Fiction logo

The Mirror That Spoke

Some reflections reveal more than the surface allows.

By syedPublished 4 months ago 3 min read
The Mirror That Spoke
Photo by Suhyeon Choi on Unsplash

When the will was read, I expected nothing but fading trinkets. My grandmother had lived quietly, collecting antiques and silence in equal measure. Yet the solicitor’s voice carried one peculiar detail: I was to inherit her house and everything inside it. The house was old, leaning against time, and filled with the smell of dust and lavender. But what captured me most wasn’t the crooked stairwell or the drafty parlor. It was the mirror.

It stood nearly seven feet tall, framed in carved mahogany darkened with age. The glass was slightly clouded, as though smoke lingered within it. As a child, I had always avoided it, choosing to walk around rather than past it, because I swore it looked back with more intent than glass should. Now, as the new owner, I could no longer avoid its presence. The mirror sat waiting in the hallway, where shadows lingered longest.

The first night in the house, I passed it carrying a candle. My reflection appeared as expected—same tired eyes, same nervous mouth—but the flame I held in my hand did not move the same way in the glass. My reflection’s flame flickered twice while mine held steady. I blinked, convinced it was my imagination, or a trick of old glass. But when I turned away, I thought I saw my reflection hesitate, standing still a fraction longer than I did.

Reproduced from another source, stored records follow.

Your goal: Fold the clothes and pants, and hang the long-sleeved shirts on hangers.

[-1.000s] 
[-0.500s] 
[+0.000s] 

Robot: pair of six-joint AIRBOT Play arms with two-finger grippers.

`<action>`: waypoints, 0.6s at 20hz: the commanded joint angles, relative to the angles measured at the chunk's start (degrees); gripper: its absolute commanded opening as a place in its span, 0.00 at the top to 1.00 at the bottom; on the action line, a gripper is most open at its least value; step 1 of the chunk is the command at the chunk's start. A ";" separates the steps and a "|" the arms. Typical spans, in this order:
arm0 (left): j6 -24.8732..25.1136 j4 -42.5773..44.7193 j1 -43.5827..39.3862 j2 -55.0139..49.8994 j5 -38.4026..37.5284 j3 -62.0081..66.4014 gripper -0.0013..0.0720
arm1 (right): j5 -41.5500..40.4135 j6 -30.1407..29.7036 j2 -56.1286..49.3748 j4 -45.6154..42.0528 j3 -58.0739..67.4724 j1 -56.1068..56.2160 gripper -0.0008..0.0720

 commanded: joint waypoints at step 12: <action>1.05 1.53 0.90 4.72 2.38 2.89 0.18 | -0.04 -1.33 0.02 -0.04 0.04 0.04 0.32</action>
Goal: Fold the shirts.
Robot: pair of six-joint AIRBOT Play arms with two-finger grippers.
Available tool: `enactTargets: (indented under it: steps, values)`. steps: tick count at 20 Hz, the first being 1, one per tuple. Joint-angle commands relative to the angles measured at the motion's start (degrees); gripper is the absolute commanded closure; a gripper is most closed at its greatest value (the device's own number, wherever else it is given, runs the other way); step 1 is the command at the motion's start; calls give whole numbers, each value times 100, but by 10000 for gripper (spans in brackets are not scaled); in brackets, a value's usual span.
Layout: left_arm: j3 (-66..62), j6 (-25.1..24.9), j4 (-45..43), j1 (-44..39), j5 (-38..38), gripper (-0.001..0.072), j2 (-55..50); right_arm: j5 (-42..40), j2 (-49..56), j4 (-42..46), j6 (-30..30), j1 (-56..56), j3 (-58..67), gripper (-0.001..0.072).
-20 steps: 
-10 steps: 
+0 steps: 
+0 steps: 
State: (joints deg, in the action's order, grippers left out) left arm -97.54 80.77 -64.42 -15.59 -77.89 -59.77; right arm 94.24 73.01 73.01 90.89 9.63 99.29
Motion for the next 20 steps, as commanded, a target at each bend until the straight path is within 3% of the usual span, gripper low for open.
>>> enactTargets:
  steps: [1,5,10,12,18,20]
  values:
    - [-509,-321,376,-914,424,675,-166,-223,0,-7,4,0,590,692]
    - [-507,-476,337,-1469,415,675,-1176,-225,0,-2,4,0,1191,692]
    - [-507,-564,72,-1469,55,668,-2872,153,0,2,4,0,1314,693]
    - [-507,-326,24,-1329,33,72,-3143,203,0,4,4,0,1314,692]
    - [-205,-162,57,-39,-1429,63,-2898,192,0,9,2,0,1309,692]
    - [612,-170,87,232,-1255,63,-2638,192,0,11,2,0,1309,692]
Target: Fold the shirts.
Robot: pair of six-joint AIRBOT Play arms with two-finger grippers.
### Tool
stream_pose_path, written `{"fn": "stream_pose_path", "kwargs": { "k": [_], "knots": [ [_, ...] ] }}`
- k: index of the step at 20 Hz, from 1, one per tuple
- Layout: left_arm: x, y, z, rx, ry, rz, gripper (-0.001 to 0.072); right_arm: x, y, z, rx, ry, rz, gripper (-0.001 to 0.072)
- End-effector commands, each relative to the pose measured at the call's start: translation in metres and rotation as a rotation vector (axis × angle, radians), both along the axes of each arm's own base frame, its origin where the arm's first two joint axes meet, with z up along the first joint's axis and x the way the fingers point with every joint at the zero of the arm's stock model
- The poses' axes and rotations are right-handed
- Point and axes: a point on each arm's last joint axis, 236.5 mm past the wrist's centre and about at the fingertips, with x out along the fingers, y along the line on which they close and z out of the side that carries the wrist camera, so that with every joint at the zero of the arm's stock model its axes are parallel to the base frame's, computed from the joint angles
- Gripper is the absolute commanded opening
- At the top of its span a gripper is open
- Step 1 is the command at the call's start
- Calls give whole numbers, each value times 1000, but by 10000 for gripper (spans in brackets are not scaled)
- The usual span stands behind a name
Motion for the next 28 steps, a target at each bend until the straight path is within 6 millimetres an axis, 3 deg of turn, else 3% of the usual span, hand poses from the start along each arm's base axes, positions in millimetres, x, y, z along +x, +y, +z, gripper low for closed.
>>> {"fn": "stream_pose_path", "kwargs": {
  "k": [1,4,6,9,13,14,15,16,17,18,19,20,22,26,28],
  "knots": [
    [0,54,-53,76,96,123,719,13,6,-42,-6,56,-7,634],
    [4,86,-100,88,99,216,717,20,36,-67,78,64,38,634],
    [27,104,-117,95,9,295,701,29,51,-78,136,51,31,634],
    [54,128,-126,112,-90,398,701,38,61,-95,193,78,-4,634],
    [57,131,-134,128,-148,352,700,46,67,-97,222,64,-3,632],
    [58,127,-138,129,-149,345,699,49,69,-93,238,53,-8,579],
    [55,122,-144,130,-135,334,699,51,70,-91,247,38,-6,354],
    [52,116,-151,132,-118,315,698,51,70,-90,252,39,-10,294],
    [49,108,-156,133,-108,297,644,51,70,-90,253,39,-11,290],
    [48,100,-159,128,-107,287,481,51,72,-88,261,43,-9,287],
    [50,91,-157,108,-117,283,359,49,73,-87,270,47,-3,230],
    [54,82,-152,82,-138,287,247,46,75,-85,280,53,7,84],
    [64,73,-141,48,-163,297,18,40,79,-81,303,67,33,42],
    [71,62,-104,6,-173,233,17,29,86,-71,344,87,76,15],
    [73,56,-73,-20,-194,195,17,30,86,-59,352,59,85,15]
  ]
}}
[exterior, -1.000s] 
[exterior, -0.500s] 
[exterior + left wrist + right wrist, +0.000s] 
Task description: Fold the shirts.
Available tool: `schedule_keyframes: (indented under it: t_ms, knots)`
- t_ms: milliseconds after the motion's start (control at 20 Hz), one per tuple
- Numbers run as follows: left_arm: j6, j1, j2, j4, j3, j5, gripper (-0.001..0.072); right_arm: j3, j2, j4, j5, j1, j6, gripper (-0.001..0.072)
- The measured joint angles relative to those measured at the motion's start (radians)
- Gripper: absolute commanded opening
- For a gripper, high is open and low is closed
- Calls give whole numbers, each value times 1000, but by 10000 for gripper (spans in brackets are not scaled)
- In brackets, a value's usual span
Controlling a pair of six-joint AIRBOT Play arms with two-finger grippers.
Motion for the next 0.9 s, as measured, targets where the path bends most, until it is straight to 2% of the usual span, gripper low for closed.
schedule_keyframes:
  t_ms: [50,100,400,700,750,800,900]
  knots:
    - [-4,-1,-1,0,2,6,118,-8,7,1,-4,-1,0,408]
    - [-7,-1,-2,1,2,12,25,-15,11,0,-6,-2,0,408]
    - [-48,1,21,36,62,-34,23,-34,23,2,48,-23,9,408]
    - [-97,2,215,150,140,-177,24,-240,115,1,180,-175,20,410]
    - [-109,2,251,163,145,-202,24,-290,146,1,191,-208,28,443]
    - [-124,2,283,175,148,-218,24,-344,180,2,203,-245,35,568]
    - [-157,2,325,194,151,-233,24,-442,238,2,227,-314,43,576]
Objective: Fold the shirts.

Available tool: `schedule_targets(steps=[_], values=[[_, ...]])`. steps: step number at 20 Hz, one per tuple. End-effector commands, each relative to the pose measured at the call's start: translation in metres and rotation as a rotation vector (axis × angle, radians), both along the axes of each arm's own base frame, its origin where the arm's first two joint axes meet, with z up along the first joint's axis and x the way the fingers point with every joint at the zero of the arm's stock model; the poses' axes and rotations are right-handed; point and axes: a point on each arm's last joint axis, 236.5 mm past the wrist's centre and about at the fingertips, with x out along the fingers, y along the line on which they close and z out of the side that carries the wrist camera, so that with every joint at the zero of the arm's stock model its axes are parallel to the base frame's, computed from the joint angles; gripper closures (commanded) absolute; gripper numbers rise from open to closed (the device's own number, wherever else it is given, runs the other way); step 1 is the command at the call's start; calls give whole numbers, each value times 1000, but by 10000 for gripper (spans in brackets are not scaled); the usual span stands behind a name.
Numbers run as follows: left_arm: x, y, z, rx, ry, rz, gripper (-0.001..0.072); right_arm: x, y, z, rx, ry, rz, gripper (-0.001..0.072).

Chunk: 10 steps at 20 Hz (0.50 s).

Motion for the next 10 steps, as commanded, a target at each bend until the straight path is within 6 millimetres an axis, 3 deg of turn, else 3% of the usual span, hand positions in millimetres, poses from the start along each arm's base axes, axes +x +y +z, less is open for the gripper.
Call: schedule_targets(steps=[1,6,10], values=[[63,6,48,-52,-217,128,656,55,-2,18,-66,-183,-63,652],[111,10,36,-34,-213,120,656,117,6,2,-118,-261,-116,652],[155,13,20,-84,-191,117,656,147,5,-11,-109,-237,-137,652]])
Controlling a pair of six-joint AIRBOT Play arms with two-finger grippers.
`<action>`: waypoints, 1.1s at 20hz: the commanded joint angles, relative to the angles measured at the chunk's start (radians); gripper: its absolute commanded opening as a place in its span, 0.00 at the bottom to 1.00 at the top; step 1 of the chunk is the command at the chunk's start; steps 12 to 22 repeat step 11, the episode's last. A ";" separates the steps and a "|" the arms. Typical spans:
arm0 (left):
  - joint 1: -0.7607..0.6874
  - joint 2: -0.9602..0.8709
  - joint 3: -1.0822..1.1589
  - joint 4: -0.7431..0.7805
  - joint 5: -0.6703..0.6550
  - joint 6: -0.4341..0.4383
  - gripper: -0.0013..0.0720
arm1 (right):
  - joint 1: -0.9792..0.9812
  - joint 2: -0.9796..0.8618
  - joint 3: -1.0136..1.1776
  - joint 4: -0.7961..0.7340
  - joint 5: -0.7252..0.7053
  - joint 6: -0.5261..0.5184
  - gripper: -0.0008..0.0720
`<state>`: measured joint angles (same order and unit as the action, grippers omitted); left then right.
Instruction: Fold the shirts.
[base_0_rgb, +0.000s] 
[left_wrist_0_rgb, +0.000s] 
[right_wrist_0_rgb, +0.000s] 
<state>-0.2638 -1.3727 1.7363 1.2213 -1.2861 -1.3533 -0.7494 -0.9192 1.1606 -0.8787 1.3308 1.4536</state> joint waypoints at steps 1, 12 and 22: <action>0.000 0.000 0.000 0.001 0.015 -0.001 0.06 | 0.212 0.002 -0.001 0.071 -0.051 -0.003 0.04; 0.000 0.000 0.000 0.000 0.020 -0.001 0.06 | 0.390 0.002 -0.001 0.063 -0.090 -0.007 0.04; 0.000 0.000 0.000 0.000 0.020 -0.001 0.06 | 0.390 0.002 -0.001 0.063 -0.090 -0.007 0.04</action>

I told myself it was nothing. A draft. A tired mind.

But the second night, the house proved me wrong.

As I walked down the creaking hallway, the mirror sighed. A faint, whispering exhale that didn’t belong to me. I froze, candle dripping wax onto the floor. Then, clear as breath against my ear, it spoke my name. Soft. Almost mournful.

The sound rooted me. My heart hammered, yet my legs refused to move. The mirror whispered again, this time more urgent: “Not all is as it seems.”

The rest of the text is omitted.